The comment from Dr. Altus is very problematic. "So if Dr. Nutig is correct, then it is worthwhile for women to take Fosamax and similar drugs." The profession often lurches ahead with expensive treatments based on faulty or flimsy data. Dr. Altus's ocmment indicates support for Rx IF there is evidence of efficacy. Shouldn't the evidence come first? www.MDWhistleblower.blogspot.com
Dr. Kirsch, For sure! That's why I wrote "If". I have not studied the literature about the effect of taking Fosamax and similar drugs on preventing deterioration (medicalese would use "progression" here) to osteoporosis in women with osteopenia.
(Use of the word “progression” instead of “deterioration” or “worsenening” is my “favorite” medical oxymoron. But I digress....)

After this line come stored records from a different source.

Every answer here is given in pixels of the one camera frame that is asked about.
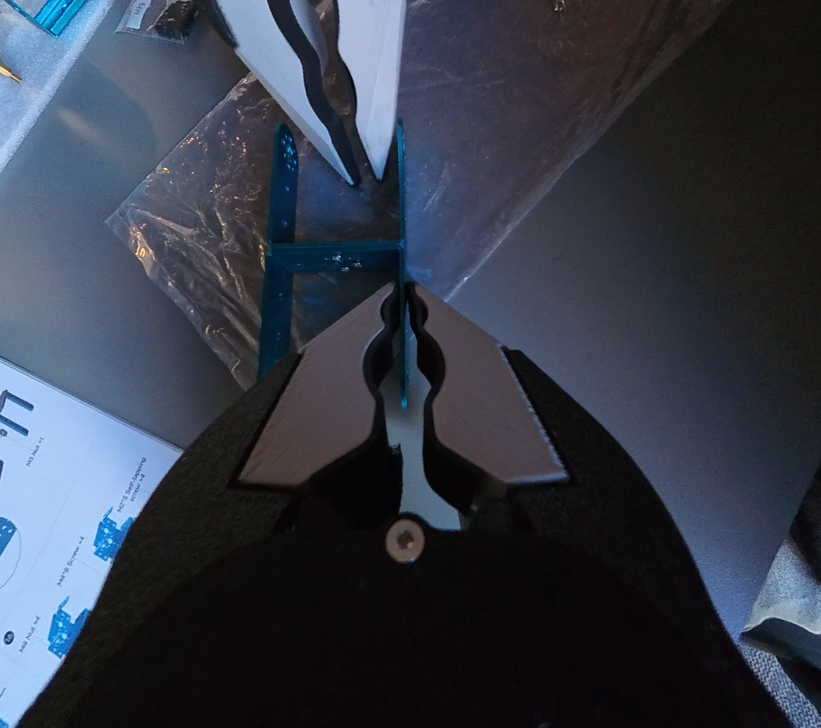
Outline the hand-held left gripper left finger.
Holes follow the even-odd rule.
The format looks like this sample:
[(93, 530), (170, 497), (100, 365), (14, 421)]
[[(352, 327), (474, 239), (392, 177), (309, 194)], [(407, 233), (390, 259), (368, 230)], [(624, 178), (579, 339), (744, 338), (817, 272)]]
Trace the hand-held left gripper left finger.
[(239, 484), (301, 489), (379, 439), (379, 387), (394, 365), (400, 293), (383, 286), (303, 348)]

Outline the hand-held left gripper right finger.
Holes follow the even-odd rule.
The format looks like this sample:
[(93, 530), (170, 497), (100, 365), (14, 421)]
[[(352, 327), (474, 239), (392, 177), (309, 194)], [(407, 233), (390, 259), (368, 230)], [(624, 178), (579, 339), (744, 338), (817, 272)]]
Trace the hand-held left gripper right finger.
[(556, 446), (504, 347), (418, 284), (408, 285), (417, 365), (429, 383), (423, 461), (432, 488), (565, 483)]

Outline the blue metal bracket assembly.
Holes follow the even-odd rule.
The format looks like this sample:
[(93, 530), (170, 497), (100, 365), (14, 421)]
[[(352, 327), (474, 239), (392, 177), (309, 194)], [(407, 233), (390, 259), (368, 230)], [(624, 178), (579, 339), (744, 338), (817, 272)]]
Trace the blue metal bracket assembly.
[(287, 124), (274, 133), (269, 216), (265, 232), (258, 378), (291, 348), (293, 277), (342, 271), (390, 271), (399, 287), (399, 391), (409, 408), (411, 373), (407, 356), (407, 274), (405, 130), (400, 119), (388, 155), (387, 171), (398, 181), (399, 236), (392, 240), (295, 242), (299, 159)]

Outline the grey desk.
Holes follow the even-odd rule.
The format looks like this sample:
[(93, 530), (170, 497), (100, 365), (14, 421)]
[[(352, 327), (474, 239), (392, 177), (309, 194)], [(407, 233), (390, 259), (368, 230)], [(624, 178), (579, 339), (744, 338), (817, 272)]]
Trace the grey desk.
[[(185, 448), (241, 390), (104, 220), (243, 70), (128, 1), (2, 172), (2, 357)], [(737, 635), (819, 461), (819, 0), (735, 0), (453, 303), (621, 442)]]

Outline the pile of small hardware bags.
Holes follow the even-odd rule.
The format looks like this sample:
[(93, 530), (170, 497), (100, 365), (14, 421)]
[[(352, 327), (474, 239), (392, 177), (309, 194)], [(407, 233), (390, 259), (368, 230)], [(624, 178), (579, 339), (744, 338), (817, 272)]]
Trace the pile of small hardware bags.
[(130, 0), (116, 33), (184, 44), (198, 15), (193, 0)]

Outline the large clear plastic bag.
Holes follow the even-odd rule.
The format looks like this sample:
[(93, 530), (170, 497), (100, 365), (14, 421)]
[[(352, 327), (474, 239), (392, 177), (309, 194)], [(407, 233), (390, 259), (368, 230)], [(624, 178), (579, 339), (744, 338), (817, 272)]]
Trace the large clear plastic bag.
[[(449, 300), (732, 0), (408, 0), (410, 278)], [(106, 225), (241, 388), (256, 379), (274, 130), (251, 75)]]

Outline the white instruction booklet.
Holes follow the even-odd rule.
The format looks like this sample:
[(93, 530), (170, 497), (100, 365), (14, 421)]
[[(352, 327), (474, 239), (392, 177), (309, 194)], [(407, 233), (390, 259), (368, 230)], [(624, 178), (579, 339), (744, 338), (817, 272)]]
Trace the white instruction booklet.
[(181, 450), (1, 362), (1, 725), (65, 660)]

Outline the grey fabric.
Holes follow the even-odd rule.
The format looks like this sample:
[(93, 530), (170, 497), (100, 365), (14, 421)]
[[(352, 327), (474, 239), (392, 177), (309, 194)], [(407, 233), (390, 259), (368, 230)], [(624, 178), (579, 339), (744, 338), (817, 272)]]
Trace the grey fabric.
[(777, 551), (741, 650), (793, 726), (820, 726), (820, 472)]

Brim over I to but I contemplate the list inform should have more info then it has.
There is also a question about whether densitometry measurements correlate that highly with the actual strength of the bone against the various forces that could cause a fracture when the densitometry measurements are in the uncertain zone. And this is for densitometry of the hip and spine.
Its nonsense to say that measurements at the periphery can be that clear about fracture risk. Dr. Nutig's statements are nonsense because osteopenia is not an early stage of osteoporosis, any more than a mole is an early stage of malignant melanoma.
Even the term 'osteopenia' sounds like a severe bone disease. Another effort to lure patients toward treatment of questionable value. While a 'skin mole', mentioned by a commenter sounds benign, give it a fancy derm term, and the patient will want the nasty thing excised. www.MDWhistleblower.blogspot.com
Would anyone care to shine the same spotlight on "metabolic syndrome"?
[I'm not saying that it isn't worthwhile to intervene before someone develops Type II diabetes -- what I am saying is that creating a "condition" so that particular drugs become the "right answer" for treatment, rather than lifestyle changes....there's a few ethical problems with that strategy.]